Photo ou archives : F-M. Dumas
350 Kneeler Â·1953
Kneeling before the multis
The streamlined "Kneeler" starred at the 1953 London Motorcycle Show. Though Norton had always claimed that its competition machines were virtually identical to those sold to private riders, this time they seemed to have overlooked that old principle.
After secret trials of its revolutionary aerodynamic shell at the Montlhety track near Paris and on the Isle of Man, the Kneeler was ready to race against the multi-cylinders, which were becoming a dominant force. Its basis was the classic Manx 350 in a highly modified Featherbed frame. Only the lower tubes and the steering head had been retained. The two upper tubes were lowered and, passing either side of the cylinder head, were extended into a raised girder framework at the rear to support the dampers.
Keeping the Weight Down
To keep the center of gravity as low as possible, the long, low fuel tanks were installed on either side of the engine and their upper surfaces were specially shaped to form elbow and knee rests for the rider. A mechanical pump was driven off the intake camshaft to lift the fuel to the carburetor. This amazing machine raced at the North West 200 in May 1953. Ridden by the great rider Ray Amm, it managed only three laps when carburetor problems put it out of the running - but not before it had broken the lap record!

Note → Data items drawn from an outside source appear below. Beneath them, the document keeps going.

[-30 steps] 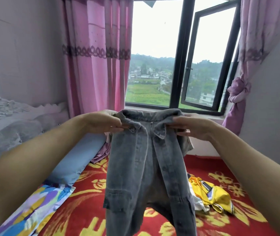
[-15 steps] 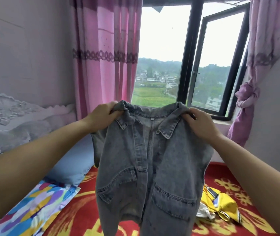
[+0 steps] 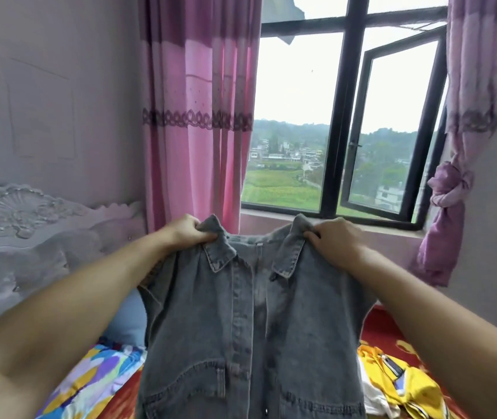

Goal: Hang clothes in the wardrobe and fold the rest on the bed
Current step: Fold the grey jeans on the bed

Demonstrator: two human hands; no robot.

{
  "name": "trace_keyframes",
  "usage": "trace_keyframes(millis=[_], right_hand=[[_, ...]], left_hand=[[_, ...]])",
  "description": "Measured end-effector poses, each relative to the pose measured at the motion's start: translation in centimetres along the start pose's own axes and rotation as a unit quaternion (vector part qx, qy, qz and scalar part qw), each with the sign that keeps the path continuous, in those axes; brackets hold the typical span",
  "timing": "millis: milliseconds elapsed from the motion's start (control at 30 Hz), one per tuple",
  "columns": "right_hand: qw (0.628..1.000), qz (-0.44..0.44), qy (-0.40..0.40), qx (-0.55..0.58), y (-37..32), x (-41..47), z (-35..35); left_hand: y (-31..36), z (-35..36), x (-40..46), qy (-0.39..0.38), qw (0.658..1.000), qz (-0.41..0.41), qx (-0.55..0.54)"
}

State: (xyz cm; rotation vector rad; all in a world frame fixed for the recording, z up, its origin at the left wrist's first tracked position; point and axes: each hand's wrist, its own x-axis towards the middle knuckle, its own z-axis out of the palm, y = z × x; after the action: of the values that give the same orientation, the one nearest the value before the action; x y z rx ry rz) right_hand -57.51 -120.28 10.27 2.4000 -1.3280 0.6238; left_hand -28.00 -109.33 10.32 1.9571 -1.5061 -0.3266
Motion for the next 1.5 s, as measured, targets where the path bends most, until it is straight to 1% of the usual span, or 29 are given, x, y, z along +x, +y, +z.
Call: trace_keyframes(millis=[133, 200, 267, 333, 400, 433, 500, 567, 600, 633, 667, 700, 733, 767, 800, 833, 867, 933, 967, 1000, 1067, 1100, 1167, 1200, 1233, 1267, 1333, 1400, 1500], right_hand=[[0.996, 0.077, -0.026, 0.049, -2.2, 0.9, 0.5], [0.991, 0.089, -0.026, 0.094, -3.2, 1.1, 0.0], [0.985, 0.072, -0.021, 0.155, -4.9, 0.9, -0.7], [0.974, 0.017, -0.019, 0.227, -7.2, 0.8, -1.4], [0.959, -0.039, -0.032, 0.28, -9.2, 0.7, -2.1], [0.944, -0.042, -0.061, 0.322, -9.7, 0.8, -2.3], [0.891, -0.029, -0.16, 0.424, -9.4, 0.8, -2.8], [0.847, -0.071, -0.236, 0.471, -8.1, 0.5, -3.0], [0.835, -0.089, -0.253, 0.481, -7.3, 0.5, -2.9], [0.826, -0.089, -0.258, 0.493, -6.5, 0.6, -2.8], [0.824, -0.078, -0.256, 0.5, -6.0, 0.5, -2.8], [0.822, -0.065, -0.253, 0.506, -5.5, 0.5, -2.8], [0.817, -0.06, -0.258, 0.512, -4.9, 0.4, -2.8], [0.807, -0.063, -0.272, 0.521, -4.4, 0.3, -2.8], [0.792, -0.075, -0.29, 0.532, -3.9, 0.1, -2.9], [0.778, -0.09, -0.309, 0.54, -3.5, -0.1, -3.0], [0.764, -0.105, -0.329, 0.544, -3.1, -0.3, -3.2], [0.746, -0.126, -0.358, 0.546, -2.6, -0.6, -3.7], [0.74, -0.13, -0.367, 0.548, -2.2, -0.7, -3.9], [0.737, -0.127, -0.372, 0.55, -1.7, -0.8, -4.1], [0.751, -0.106, -0.363, 0.541, -0.6, -1.2, -4.0], [0.778, -0.094, -0.353, 0.511, -0.1, -1.7, -3.5], [0.848, -0.077, -0.352, 0.389, 1.1, -2.9, -1.6], [0.868, -0.068, -0.36, 0.335, 1.7, -3.7, -0.3], [0.876, -0.056, -0.364, 0.312, 2.4, -4.4, 0.6], [0.874, -0.036, -0.363, 0.321, 3.3, -4.9, 1.3], [0.846, 0.0, -0.384, 0.368, 4.9, -5.4, 1.6], [0.826, -0.004, -0.425, 0.37, 6.1, -4.8, 1.1], [0.821, 0.005, -0.458, 0.34, 6.1, -3.4, 1.7]], left_hand=[[1.7, 1.7, 0.2, 0.034, 0.994, -0.057, -0.089], [3.0, 2.1, 0.0, 0.027, 0.984, -0.082, -0.158], [4.7, 2.6, -0.6, 0.001, 0.975, -0.087, -0.206], [6.6, 3.4, -1.1, -0.02, 0.961, -0.084, -0.264], [8.1, 4.0, -1.5, -0.04, 0.924, -0.086, -0.37], [8.6, 4.1, -1.5, -0.052, 0.898, -0.088, -0.427], [9.3, 3.5, -2.0, -0.088, 0.851, -0.086, -0.51], [9.5, 2.7, -2.5, -0.13, 0.819, -0.077, -0.554], [9.6, 2.4, -2.7, -0.137, 0.827, -0.065, -0.542], [9.6, 2.2, -2.8, -0.123, 0.866, -0.036, -0.482], [9.3, 1.9, -2.6, -0.074, 0.927, 0.015, -0.368], [8.8, 1.5, -2.4, -0.008, 0.975, 0.083, -0.207], [8.3, 1.0, -2.1, 0.064, 0.986, 0.153, -0.028], [7.8, 0.4, -1.7, 0.1, 0.964, 0.215, 0.116], [7.6, -0.1, -1.5, 0.082, 0.944, 0.253, 0.197], [7.7, -0.5, -1.4, 0.022, 0.94, 0.258, 0.22], [8.0, -0.8, -1.5, -0.064, 0.947, 0.243, 0.2], [8.4, -0.8, -1.3, -0.233, 0.947, 0.202, 0.088], [8.5, -0.7, -1.2, -0.29, 0.938, 0.183, 0.044], [8.6, -0.5, -1.0, -0.317, 0.933, 0.167, 0.021], [8.8, 0.3, -0.7, -0.303, 0.939, 0.162, 0.021], [8.8, 0.5, -0.3, -0.284, 0.944, 0.166, 0.024], [8.8, 0.8, 0.3, -0.251, 0.953, 0.168, 0.012], [8.7, 0.9, 0.5, -0.247, 0.955, 0.164, 0.011], [8.4, 0.9, 0.7, -0.251, 0.955, 0.156, 0.017], [8.0, 1.0, 0.9, -0.264, 0.954, 0.143, 0.026], [7.2, 1.4, 1.1, -0.301, 0.946, 0.113, 0.039], [6.8, 1.5, 1.1, -0.344, 0.933, 0.105, 0.032], [6.4, 1.4, 2.2, -0.392, 0.917, 0.072, 0.013]])
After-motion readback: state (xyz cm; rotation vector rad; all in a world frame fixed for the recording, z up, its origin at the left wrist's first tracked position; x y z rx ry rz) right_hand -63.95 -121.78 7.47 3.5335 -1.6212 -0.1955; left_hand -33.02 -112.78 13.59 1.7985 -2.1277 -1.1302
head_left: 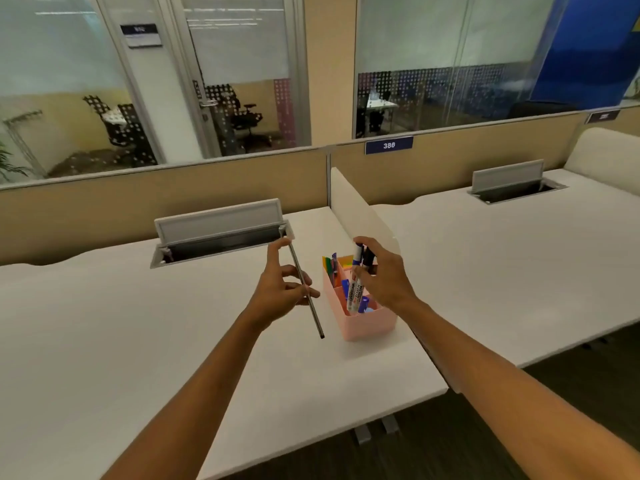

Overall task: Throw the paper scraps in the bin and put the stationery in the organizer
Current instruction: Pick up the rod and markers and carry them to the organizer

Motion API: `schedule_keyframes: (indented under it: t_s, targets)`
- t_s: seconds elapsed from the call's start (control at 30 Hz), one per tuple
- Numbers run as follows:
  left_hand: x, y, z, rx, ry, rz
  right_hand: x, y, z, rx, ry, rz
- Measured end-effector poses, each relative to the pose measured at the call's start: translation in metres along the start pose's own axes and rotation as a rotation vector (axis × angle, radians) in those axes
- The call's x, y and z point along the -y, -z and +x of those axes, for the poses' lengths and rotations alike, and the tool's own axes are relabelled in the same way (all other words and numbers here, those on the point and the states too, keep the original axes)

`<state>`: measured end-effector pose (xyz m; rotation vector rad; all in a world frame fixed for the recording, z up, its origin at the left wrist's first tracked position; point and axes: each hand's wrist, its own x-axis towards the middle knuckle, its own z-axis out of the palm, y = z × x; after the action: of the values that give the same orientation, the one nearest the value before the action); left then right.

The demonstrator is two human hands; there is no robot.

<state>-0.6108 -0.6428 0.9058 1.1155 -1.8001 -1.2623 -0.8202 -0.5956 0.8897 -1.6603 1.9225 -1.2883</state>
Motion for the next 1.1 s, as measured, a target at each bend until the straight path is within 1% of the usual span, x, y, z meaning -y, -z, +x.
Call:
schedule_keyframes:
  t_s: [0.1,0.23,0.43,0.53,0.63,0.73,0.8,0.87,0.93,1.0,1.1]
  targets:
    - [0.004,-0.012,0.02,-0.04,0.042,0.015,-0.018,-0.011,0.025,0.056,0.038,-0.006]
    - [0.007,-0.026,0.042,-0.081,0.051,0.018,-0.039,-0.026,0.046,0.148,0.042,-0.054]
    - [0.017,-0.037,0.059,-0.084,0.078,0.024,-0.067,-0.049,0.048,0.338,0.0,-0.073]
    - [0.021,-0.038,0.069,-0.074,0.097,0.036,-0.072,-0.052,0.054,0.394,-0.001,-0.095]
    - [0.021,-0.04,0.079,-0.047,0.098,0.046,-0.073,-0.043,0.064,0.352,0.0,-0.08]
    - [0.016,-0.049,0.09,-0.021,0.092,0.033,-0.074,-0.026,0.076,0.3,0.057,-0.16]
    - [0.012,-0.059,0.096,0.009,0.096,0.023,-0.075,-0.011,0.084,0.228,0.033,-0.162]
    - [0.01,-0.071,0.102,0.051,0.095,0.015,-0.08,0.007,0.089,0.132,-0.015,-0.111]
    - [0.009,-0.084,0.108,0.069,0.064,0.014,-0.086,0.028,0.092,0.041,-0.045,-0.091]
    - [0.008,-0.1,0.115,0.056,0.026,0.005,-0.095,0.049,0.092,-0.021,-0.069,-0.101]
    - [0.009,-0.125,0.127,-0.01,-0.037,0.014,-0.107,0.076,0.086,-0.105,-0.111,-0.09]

The Kneeler did not reappear on the track until November 1953 - and then it broke 33 world records on the banked Montlhery circuit - including the AllComers' World Record at 133.7 mph, a higher average than Taruffi's 1939 record established on a supercharged Gilera 4.
Engine: 350cc air-cooled single-cylinder fourstroke
Valves: twin overhead-camshafts
Fuel System: carburetor
Transmission: 4-speed, chain final drive
Suspension: telescopic forks (front); swing arm with twin spring/dampers (rear)
Brakes: drum (front & rear)
Wheels: 19 inch wire (front & rear)
Maximum Speed: 135 mph
Today, former world champion Sammy Miller preserves the Kneeler at his museum; alongside him is a photo of Ray Amm at the North West 200.